ABSTRACT
Sudden cardiac death due to ventricular arrhythmias is a major public health problem, claiming over 350,000 lives annually in the United States alone [1]. Arrhythmias can be either focal in nature or reentrant. Focal arrhythmias are those arising from a single cell or a population of cells and exhibiting abnormally rapid firing, which can override the natural rhythm of the heart. On the other hand, reentrant excitation, which underlies the vast majority of lethal arrhythmias, is based on a process by which abnormal electrical circuits develop in the heart, driving it at fast and highly irregular rates. This process can then lead to hemodynamic deterioration and death if normal cardiac rhythm is not restored promptly by electrical defibrillation.
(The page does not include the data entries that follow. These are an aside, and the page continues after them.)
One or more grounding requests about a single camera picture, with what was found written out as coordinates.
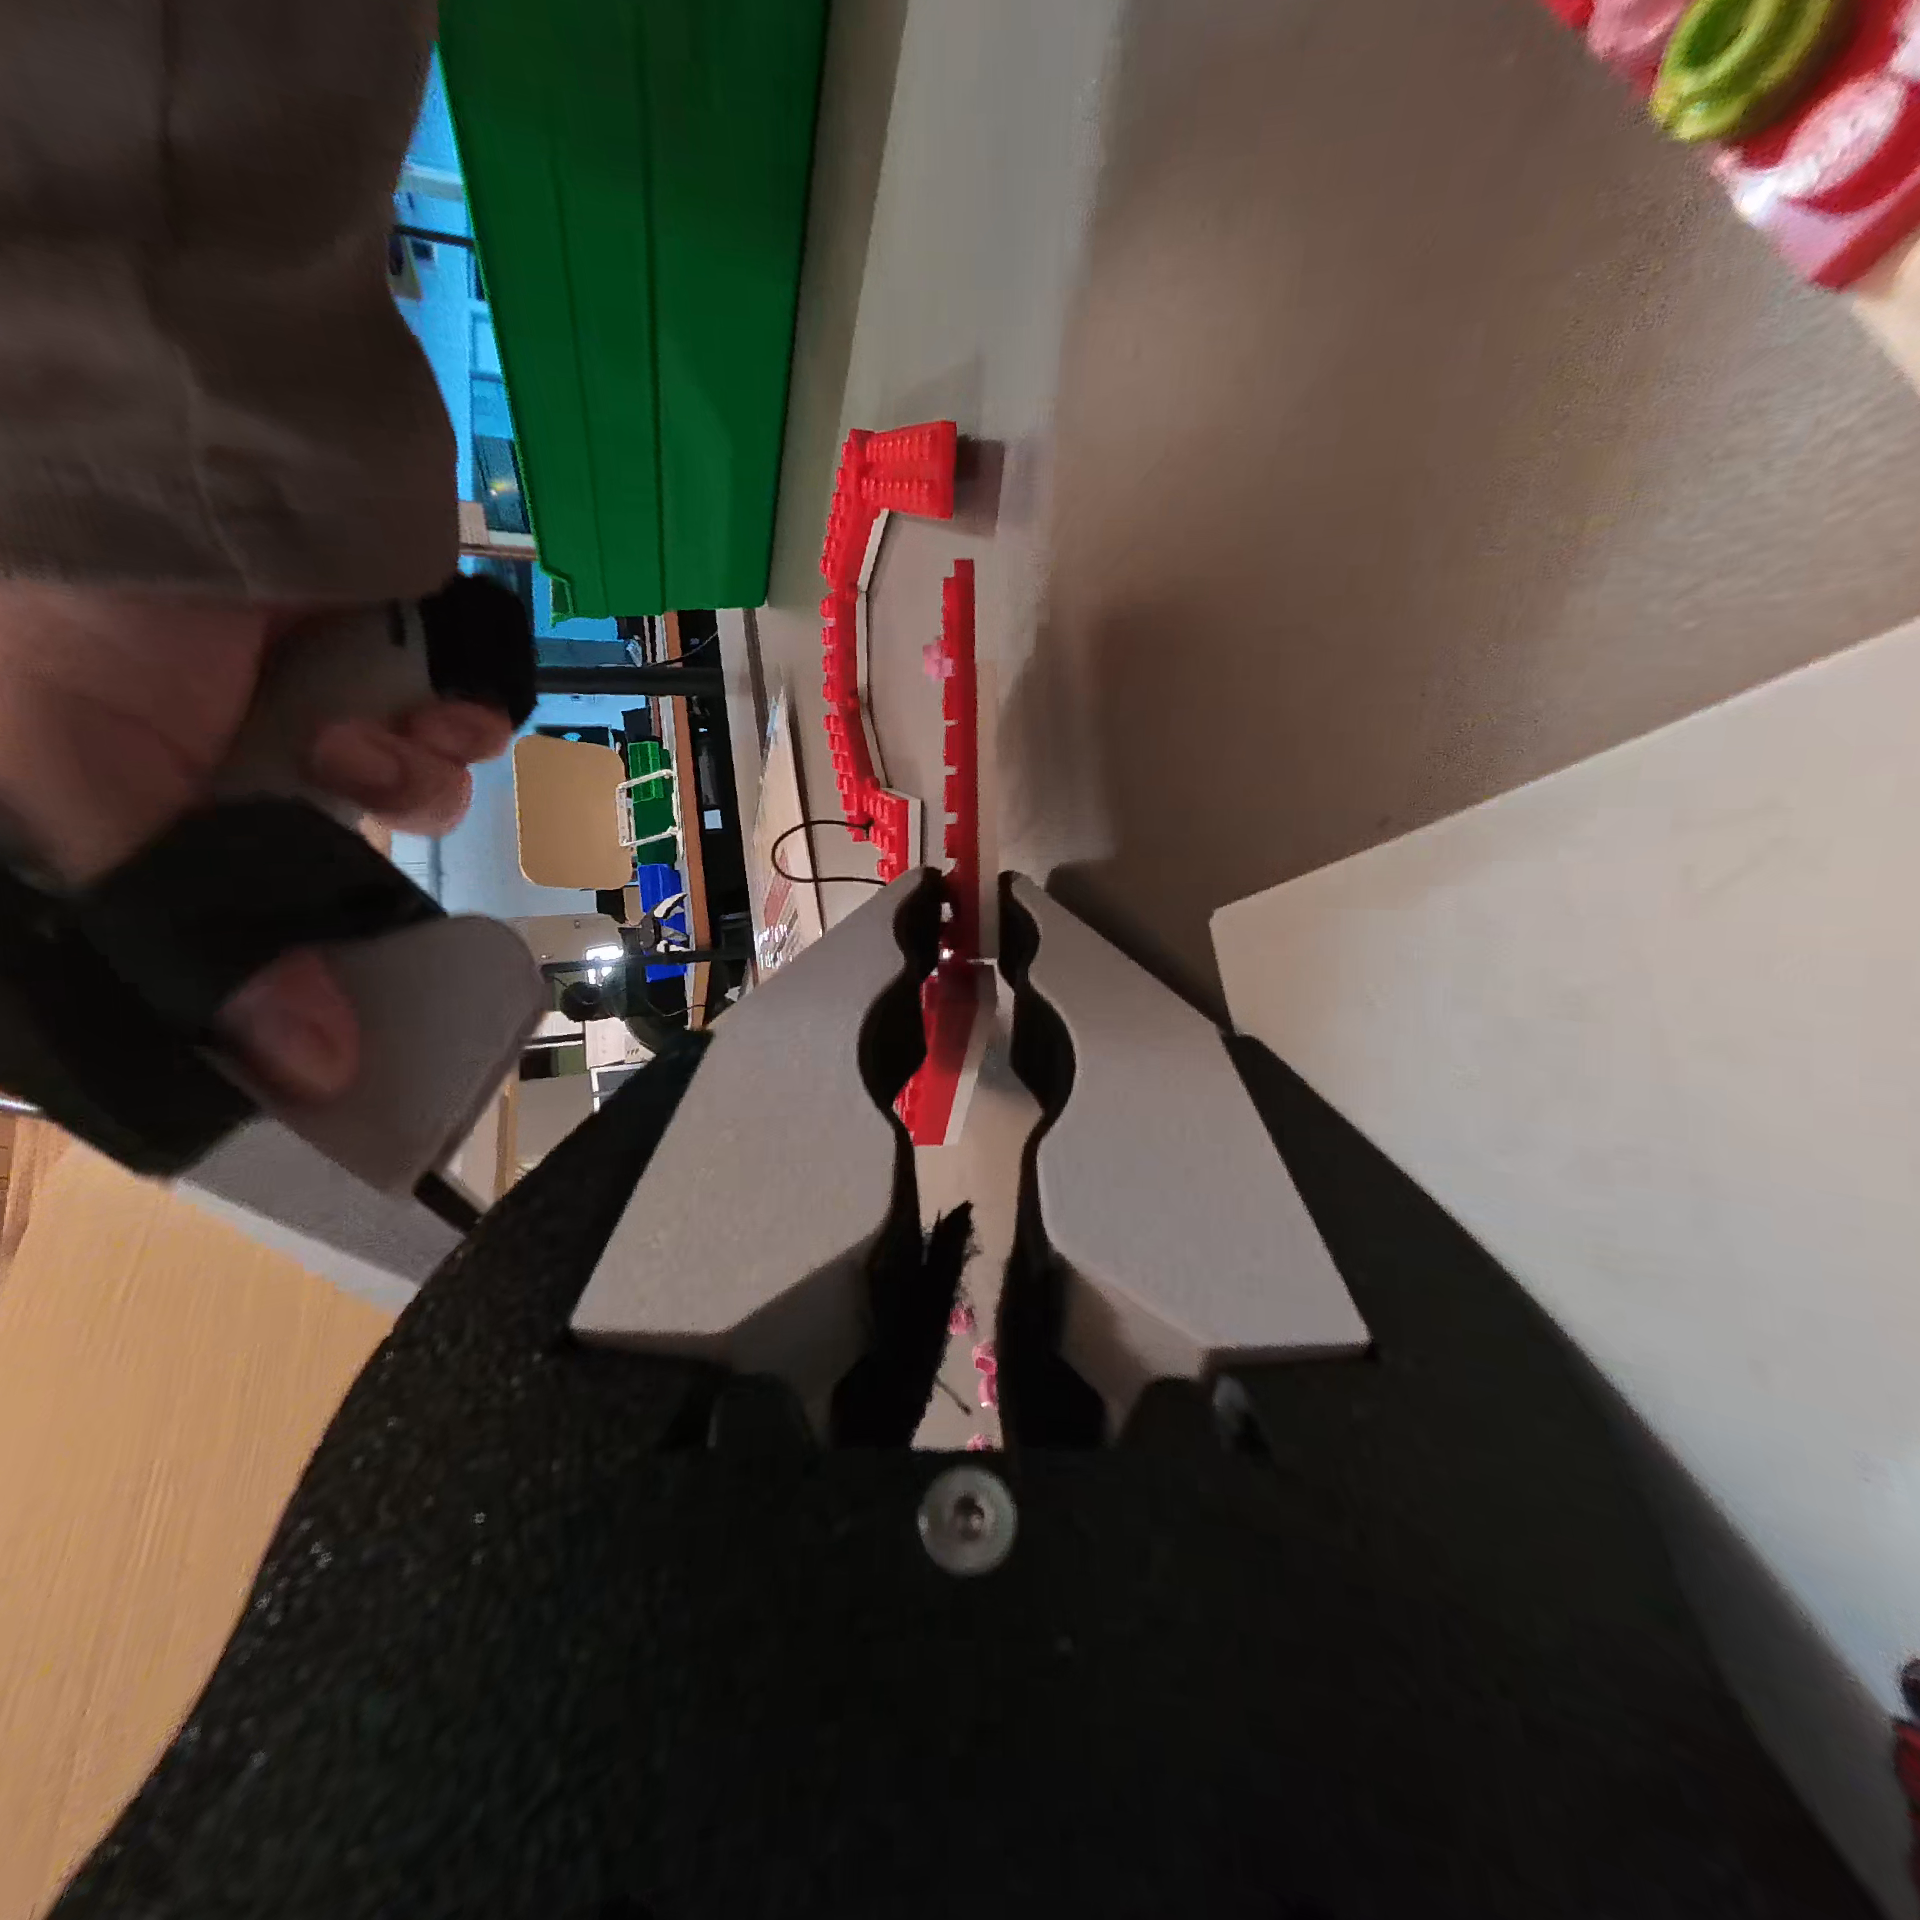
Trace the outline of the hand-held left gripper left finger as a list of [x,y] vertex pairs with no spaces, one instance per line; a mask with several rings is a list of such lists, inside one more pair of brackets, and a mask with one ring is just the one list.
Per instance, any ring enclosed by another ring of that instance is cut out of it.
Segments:
[[581,1342],[829,1409],[877,1342],[872,1259],[920,1224],[896,1101],[942,934],[944,881],[910,870],[717,1020],[571,1315]]

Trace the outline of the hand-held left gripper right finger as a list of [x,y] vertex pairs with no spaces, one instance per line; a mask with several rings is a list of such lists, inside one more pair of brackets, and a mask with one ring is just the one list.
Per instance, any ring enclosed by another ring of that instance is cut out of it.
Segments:
[[1037,1104],[996,1313],[1011,1442],[1094,1450],[1156,1385],[1367,1355],[1222,1028],[1013,870],[999,977]]

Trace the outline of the red lego strip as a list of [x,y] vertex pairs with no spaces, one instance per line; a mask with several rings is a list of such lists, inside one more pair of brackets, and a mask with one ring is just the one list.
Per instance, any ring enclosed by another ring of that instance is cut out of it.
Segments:
[[925,852],[942,881],[940,961],[920,980],[923,1061],[896,1099],[915,1147],[955,1146],[965,1132],[995,1008],[983,939],[975,564],[944,577],[942,627],[955,672],[940,682],[944,761],[928,806]]

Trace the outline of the person's right forearm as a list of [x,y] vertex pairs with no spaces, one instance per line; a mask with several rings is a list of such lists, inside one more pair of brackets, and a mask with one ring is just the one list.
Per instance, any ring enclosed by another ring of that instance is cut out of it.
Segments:
[[1,5],[5,579],[413,598],[454,445],[388,284],[433,5]]

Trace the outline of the person's right hand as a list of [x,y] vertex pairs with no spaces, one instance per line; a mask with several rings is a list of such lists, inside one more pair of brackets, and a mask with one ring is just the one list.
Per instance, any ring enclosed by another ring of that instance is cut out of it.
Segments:
[[433,920],[356,829],[443,835],[535,705],[519,596],[368,608],[5,586],[5,1091],[142,1168],[356,1099],[344,955]]

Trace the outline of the wooden chair back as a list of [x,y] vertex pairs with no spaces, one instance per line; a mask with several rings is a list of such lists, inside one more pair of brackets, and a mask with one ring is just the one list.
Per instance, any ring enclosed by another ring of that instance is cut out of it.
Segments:
[[517,857],[521,876],[545,890],[608,894],[633,881],[623,842],[622,758],[597,744],[545,734],[511,748]]

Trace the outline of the cardboard card with red label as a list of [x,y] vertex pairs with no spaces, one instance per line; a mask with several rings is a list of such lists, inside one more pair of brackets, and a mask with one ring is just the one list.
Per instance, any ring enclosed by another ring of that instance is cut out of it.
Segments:
[[780,686],[760,734],[759,797],[744,842],[757,980],[777,974],[825,932],[790,709]]

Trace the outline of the small green storage bins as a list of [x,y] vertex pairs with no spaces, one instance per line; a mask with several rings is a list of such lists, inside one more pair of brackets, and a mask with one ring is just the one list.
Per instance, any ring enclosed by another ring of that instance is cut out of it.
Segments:
[[640,737],[623,746],[629,780],[615,803],[622,843],[636,867],[681,865],[681,801],[669,752],[661,741]]

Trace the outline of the wooden side table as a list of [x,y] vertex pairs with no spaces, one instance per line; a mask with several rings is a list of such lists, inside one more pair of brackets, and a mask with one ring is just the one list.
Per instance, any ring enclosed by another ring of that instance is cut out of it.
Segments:
[[151,1774],[401,1302],[5,1118],[1,1916]]

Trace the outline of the green plastic bin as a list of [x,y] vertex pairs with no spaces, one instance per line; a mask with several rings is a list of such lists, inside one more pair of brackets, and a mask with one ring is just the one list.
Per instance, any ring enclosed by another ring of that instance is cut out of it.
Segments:
[[521,492],[576,617],[765,596],[829,11],[438,10]]

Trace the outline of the red flower-print box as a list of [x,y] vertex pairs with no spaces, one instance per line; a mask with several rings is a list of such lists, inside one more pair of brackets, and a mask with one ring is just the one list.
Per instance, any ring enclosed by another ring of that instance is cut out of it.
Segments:
[[1797,278],[1852,289],[1918,222],[1916,3],[1543,3]]
A fundamental requirement for the initiation and maintenance of reentry is the presence of electrical heterogeneities in the heart, which can result in variable degrees of myocardial excitability. This can cause a cardiac impulse to block selectively in certain regions, but to propagate (usually slowly) in others, thereby allowing the formation of a reentrant circuit. Unlike arrhythmia mechanisms that are dependent on focal sources, reentrant arrhythmias are by definition multicelluIar processes, involving conduction disturbances between cells. Therefore, a complete understanding
of mechanisms underlying the development and early maintenance of reentrant arrhythmias requires the measurement of electrical properties from many cells across intact heart (i.e., cardiac mapping).